NEW YORK — A New York City housing board voted on Thursday to freeze the rents for about one million regulated apartments for ​up to two years, fulfilling a central campaign promise of Mayor Zohran Mamdani only months into his term.

The 7-1 vote by the city's Rent Guidelines Board set increases at zero for both one-year and two-year leases starting in October. ‌Hundreds of tenants who crowded into a Manhattan museum auditorium cheered and blew whistles at the result.

"This is a historic victory for New York City tenants," Mamdani said ⁠in a statement. "This is the relief that working people across our ​city deserve."

The vote was the culmination of a weekslong, noisy ⁠annual ritual that determines how much landlords can increase what they charge for rent-stabilized apartments, home to about a quarter of ‌New Yorkers. The board weighs factors ‌including wages, inflation, maintenance costs, taxes and landlords' incomes.

The average monthly rent for a regulated apartment was $1,599, according to the board's 2025 study, in a city where the median rent for a newly leased apartment is $3,950, according to the listings agency StreetEasy.

Mamdani, a democratic socialist who has promised to make the city more affordable, has appointed six of the board's nine members since he took office in January, choosing people he believes are sympathetic to tenants.

Board member quits

But hours before the vote on Thursday, a member representing landlords said this amounted to stacking the board and resigned, accusing the body of not following its obligations under the law to be unbiased. In ‌resigning, Christina Smyth, an appointee of Mamdani's predecessor and one of two landlord representatives on ​the board, said the outcome had been predetermined by the mayor.

"The rebuilt board was required to deliver a rent freeze," she said. "Everything since has been theater."

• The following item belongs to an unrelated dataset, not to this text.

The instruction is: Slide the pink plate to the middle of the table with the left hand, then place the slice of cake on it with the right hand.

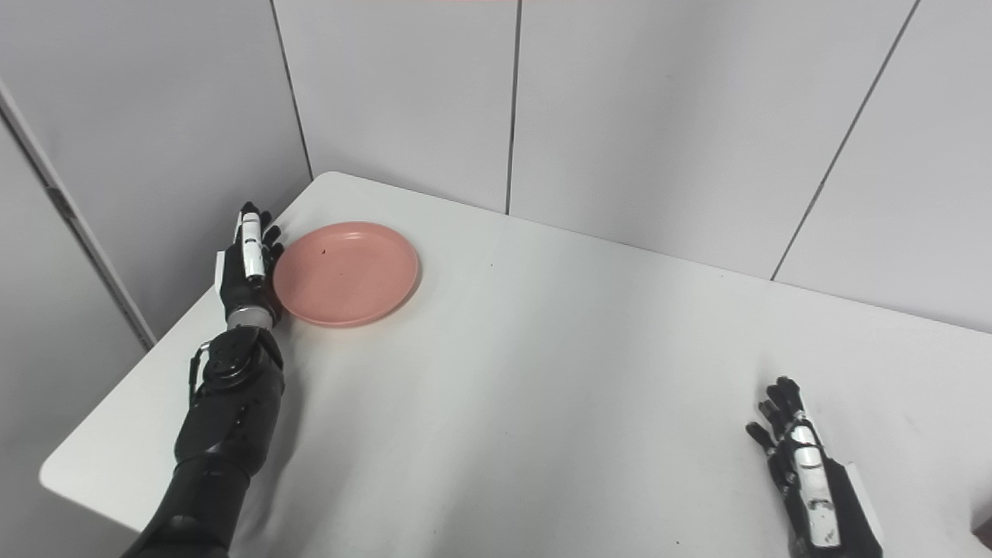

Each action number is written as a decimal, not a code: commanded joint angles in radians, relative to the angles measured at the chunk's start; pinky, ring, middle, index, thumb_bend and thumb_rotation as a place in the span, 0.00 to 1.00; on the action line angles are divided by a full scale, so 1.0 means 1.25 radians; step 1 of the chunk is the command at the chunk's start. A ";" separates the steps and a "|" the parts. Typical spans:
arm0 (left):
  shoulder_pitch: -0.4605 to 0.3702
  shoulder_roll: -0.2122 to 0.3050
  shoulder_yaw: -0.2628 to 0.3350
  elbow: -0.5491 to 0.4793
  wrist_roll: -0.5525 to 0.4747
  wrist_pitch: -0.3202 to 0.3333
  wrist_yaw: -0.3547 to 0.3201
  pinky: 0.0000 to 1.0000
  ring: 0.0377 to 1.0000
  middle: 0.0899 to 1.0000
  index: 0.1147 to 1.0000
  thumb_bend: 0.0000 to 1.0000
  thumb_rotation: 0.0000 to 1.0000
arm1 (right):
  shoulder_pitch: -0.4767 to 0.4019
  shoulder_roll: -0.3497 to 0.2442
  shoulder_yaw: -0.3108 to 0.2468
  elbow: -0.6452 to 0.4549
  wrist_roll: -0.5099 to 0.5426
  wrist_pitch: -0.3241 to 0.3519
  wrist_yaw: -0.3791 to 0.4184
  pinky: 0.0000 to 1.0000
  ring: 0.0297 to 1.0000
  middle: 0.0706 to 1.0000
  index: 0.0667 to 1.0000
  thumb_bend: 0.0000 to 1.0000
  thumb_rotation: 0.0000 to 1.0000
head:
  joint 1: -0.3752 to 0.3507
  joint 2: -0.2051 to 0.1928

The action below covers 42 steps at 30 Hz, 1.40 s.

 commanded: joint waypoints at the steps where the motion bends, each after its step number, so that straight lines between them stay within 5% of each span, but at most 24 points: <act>1: -0.033 0.001 -0.020 -0.006 0.008 0.018 -0.018 0.96 0.96 0.97 0.96 0.34 1.00 | 0.005 -0.007 -0.003 -0.003 -0.013 0.048 -0.018 1.00 1.00 1.00 1.00 0.20 1.00 | -0.006 0.002; 10: -0.026 -0.013 -0.051 -0.049 0.000 0.059 -0.034 0.93 0.93 0.94 0.94 0.31 1.00 | 0.006 -0.009 0.001 0.001 -0.022 0.034 -0.019 1.00 1.00 1.00 1.00 0.22 1.00 | -0.018 0.009; 18: -0.025 -0.031 -0.130 -0.038 0.047 0.064 -0.066 0.91 0.92 0.93 0.93 0.34 1.00 | 0.008 -0.006 0.004 -0.005 -0.021 0.042 -0.018 1.00 0.99 0.99 1.00 0.23 1.00 | -0.035 0.017; 42: 0.037 -0.145 -0.264 -0.175 0.036 0.168 -0.213 0.94 0.95 0.97 0.96 0.33 1.00 | 0.024 0.012 0.038 -0.032 -0.053 0.036 -0.042 0.99 0.97 0.98 0.99 0.25 1.00 | -0.183 0.055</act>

Board Chair Chantella Mitchell, a Mamdani appointee, said the board's members and staff served with independence and integrity.

The other landlord representative on the board, Mamdani appointee Maksim Wynn, was booed by tenants as he read a lengthy statement before the vote. But the crowd's anger turned to delight when he wrapped up several minutes later and voted in favor of the freeze.

At public hearings in the run-up to the vote, tenants demanded a rent freeze, something that ​happened three times under Mayor Bill de Blasio between 2015 and 2021 for one-year leases only, or even a rent decrease, saying incomes were not keeping ‌up with inflation ‌and soaring bills.

Landlord groups ⁠contended a rent freeze would only make it harder for property owners to maintain their buildings and said some were not able to cover their mortgages.

Some landlords, from "mom and pop" owners of a single building to wealthy private equity investors, say they are forced to hike rents on unregulated, market-rate apartments to recoup losses on their rent-stabilized units.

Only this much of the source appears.